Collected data
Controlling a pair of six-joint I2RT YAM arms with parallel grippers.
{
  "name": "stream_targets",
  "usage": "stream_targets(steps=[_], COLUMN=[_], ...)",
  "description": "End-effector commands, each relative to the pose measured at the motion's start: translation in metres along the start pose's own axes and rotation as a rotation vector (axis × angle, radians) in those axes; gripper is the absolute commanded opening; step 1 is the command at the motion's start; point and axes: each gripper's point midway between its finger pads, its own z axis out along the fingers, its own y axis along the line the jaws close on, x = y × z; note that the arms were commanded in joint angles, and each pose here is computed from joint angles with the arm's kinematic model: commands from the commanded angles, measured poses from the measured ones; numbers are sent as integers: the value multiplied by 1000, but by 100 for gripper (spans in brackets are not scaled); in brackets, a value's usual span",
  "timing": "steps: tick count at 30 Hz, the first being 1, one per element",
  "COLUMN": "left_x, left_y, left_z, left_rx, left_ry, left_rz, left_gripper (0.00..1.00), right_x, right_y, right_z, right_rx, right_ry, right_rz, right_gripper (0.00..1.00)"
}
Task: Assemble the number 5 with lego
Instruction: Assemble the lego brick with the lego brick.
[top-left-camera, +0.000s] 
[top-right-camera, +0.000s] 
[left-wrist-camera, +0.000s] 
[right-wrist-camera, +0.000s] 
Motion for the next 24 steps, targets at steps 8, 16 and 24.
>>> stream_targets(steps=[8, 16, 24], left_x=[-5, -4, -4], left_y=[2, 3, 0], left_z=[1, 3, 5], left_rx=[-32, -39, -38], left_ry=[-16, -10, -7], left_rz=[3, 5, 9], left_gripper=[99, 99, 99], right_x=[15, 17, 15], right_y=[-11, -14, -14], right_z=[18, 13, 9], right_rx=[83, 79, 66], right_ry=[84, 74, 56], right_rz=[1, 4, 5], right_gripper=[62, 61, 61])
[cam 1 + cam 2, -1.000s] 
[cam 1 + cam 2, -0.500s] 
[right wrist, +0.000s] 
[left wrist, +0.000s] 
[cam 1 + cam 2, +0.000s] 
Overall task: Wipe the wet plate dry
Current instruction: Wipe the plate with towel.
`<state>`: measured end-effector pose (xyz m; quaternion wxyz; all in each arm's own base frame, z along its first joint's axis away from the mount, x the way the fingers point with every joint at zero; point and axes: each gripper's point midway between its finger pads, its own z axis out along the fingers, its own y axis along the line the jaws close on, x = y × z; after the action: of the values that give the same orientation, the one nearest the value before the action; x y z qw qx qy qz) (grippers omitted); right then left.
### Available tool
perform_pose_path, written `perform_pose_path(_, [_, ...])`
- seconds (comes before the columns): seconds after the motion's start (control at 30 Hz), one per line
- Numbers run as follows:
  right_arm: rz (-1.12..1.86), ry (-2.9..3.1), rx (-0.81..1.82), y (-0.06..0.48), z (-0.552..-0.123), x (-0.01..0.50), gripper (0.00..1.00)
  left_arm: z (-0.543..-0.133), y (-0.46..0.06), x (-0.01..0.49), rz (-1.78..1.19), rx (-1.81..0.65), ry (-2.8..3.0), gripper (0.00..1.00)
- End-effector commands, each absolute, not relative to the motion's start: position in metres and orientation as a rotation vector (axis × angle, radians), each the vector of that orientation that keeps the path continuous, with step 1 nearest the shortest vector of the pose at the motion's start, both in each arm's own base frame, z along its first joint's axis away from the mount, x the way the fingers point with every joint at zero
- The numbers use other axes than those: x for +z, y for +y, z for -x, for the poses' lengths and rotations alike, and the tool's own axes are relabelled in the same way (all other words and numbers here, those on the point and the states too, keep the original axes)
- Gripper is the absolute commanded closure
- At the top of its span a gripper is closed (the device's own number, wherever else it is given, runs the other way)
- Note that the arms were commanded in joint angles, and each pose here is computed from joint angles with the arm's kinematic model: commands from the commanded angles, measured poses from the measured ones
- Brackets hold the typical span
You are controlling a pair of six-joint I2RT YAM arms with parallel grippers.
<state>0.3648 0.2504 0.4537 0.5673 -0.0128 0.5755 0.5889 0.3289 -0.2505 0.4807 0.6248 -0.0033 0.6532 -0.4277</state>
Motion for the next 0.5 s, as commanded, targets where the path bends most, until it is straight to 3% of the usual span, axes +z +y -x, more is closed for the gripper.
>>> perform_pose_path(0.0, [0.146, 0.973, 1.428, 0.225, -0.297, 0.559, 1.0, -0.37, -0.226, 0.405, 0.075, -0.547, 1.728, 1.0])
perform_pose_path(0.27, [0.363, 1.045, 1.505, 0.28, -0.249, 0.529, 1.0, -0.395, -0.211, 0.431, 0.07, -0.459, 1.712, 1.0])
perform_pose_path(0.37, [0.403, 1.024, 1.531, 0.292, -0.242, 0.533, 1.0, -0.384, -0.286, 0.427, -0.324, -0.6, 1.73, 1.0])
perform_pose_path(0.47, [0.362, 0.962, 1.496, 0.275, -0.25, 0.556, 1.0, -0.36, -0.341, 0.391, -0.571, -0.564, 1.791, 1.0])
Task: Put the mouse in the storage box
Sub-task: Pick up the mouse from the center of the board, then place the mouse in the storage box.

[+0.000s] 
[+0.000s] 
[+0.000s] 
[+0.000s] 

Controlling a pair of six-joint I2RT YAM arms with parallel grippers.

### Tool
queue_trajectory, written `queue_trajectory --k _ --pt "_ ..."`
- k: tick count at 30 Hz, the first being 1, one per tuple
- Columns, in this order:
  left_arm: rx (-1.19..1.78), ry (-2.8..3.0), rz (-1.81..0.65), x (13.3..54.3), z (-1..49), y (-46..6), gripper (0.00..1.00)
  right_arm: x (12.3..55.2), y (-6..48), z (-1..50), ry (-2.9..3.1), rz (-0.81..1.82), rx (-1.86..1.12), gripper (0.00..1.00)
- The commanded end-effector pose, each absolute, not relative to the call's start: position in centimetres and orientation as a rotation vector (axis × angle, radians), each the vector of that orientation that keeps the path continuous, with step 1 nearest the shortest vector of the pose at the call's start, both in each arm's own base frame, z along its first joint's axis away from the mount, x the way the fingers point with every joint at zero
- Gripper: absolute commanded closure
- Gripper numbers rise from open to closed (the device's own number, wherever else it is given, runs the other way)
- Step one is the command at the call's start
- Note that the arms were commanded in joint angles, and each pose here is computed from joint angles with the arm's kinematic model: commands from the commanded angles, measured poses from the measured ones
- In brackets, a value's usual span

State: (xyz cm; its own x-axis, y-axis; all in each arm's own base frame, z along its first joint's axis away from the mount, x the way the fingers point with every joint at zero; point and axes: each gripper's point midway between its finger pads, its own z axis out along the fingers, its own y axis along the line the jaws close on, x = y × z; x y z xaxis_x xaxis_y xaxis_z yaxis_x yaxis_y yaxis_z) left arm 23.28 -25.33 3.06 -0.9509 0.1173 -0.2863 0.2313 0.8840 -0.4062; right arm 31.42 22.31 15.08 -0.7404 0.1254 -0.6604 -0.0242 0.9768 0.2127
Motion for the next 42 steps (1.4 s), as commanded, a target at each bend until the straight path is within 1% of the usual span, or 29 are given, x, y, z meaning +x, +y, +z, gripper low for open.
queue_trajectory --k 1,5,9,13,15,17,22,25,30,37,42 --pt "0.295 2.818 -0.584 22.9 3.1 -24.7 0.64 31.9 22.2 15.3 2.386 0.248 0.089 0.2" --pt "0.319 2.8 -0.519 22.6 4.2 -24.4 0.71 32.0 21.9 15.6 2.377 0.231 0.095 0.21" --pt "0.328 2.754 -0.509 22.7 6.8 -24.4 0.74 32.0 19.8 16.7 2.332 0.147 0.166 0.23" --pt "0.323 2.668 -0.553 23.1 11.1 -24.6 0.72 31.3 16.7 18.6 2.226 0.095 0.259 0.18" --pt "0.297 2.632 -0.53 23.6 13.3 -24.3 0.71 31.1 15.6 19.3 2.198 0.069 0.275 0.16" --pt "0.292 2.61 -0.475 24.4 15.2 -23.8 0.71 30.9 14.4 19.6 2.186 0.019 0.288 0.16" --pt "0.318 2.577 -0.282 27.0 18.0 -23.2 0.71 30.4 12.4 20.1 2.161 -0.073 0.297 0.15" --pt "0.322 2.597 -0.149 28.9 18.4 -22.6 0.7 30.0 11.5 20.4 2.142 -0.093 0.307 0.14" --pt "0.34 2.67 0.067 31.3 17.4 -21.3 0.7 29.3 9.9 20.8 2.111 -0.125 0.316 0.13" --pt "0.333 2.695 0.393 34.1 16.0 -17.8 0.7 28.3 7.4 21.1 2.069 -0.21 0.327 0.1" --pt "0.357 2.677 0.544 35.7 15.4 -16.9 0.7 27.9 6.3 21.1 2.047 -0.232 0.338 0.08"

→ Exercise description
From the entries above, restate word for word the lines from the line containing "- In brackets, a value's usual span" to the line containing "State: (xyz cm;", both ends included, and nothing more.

→ Task output
- In brackets, a value's usual span

State: (xyz cm; its own x-axis, y-axis; all in each arm's own base frame, z along its first joint's axis away from the mount, x the way the fingers point with every joint at zero; point and axes: each gripper's point midway between its finger pads, its own z axis out along the fingers, its own y axis along the line the jaws close on, x = y × z; x y z xaxis_x xaxis_y xaxis_z yaxis_x yaxis_y yaxis_z) left arm 23.28 -25.33 3.06 -0.9509 0.1173 -0.2863 0.2313 0.8840 -0.4062; right arm 31.42 22.31 15.08 -0.7404 0.1254 -0.6604 -0.0242 0.9768 0.2127

This answer is complete.